> _GIVEN INFORMATION_:
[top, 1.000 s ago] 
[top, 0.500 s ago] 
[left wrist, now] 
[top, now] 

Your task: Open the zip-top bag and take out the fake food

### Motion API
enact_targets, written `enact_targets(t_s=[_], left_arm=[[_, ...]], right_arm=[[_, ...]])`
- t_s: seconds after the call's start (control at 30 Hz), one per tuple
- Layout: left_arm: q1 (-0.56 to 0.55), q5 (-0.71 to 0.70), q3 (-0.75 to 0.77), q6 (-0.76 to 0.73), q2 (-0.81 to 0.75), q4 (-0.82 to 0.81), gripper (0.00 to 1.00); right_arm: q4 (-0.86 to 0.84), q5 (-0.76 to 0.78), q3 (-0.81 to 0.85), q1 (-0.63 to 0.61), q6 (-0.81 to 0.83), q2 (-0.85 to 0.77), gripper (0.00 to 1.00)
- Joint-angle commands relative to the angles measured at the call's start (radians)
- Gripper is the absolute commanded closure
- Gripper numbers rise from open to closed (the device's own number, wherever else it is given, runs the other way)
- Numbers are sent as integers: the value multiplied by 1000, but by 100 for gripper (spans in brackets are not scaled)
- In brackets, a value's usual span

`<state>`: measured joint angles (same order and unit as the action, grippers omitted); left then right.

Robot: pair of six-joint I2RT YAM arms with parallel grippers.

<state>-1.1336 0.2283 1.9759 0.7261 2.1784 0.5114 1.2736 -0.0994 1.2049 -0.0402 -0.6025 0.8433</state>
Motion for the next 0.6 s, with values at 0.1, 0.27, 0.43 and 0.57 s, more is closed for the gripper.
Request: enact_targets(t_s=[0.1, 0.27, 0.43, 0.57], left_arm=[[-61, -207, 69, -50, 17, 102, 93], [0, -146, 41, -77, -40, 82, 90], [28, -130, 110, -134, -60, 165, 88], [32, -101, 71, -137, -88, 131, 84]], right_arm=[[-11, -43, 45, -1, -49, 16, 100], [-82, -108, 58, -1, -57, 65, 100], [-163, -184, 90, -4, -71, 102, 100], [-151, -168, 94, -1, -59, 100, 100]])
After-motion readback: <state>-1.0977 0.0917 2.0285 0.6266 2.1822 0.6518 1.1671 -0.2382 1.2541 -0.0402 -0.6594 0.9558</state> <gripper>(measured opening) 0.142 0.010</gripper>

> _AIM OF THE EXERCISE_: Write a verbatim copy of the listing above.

> _TASK OUTPUT_:
[top, 1.000 s ago] 
[top, 0.500 s ago] 
[left wrist, now] 
[top, now] 

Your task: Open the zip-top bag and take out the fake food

### Motion API
enact_targets, written `enact_targets(t_s=[_], left_arm=[[_, ...]], right_arm=[[_, ...]])`
- t_s: seconds after the call's start (control at 30 Hz), one per tuple
- Layout: left_arm: q1 (-0.56 to 0.55), q5 (-0.71 to 0.70), q3 (-0.75 to 0.77), q6 (-0.76 to 0.73), q2 (-0.81 to 0.75), q4 (-0.82 to 0.81), gripper (0.00 to 1.00); right_arm: q4 (-0.86 to 0.84), q5 (-0.76 to 0.78), q3 (-0.81 to 0.85), q1 (-0.63 to 0.61), q6 (-0.81 to 0.83), q2 (-0.85 to 0.77), gripper (0.00 to 1.00)
- Joint-angle commands relative to the angles measured at the call's start (radians)
- Gripper is the absolute commanded closure
- Gripper numbers rise from open to closed (the device's own number, wherever else it is given, runs the other way)
- Numbers are sent as integers: the value multiplied by 1000, but by 100 for gripper (spans in brackets are not scaled)
- In brackets, a value's usual span

`<state>`: measured joint angles (same order and unit as the action, grippers omitted); left then right.

Robot: pair of six-joint I2RT YAM arms with parallel grippers.

<state>-1.1336 0.2283 1.9759 0.7261 2.1784 0.5114 1.2736 -0.0994 1.2049 -0.0402 -0.6025 0.8433</state>
Motion for the next 0.6 s, with values at 0.1, 0.27, 0.43 and 0.57 s, more is closed for the gripper.
Request: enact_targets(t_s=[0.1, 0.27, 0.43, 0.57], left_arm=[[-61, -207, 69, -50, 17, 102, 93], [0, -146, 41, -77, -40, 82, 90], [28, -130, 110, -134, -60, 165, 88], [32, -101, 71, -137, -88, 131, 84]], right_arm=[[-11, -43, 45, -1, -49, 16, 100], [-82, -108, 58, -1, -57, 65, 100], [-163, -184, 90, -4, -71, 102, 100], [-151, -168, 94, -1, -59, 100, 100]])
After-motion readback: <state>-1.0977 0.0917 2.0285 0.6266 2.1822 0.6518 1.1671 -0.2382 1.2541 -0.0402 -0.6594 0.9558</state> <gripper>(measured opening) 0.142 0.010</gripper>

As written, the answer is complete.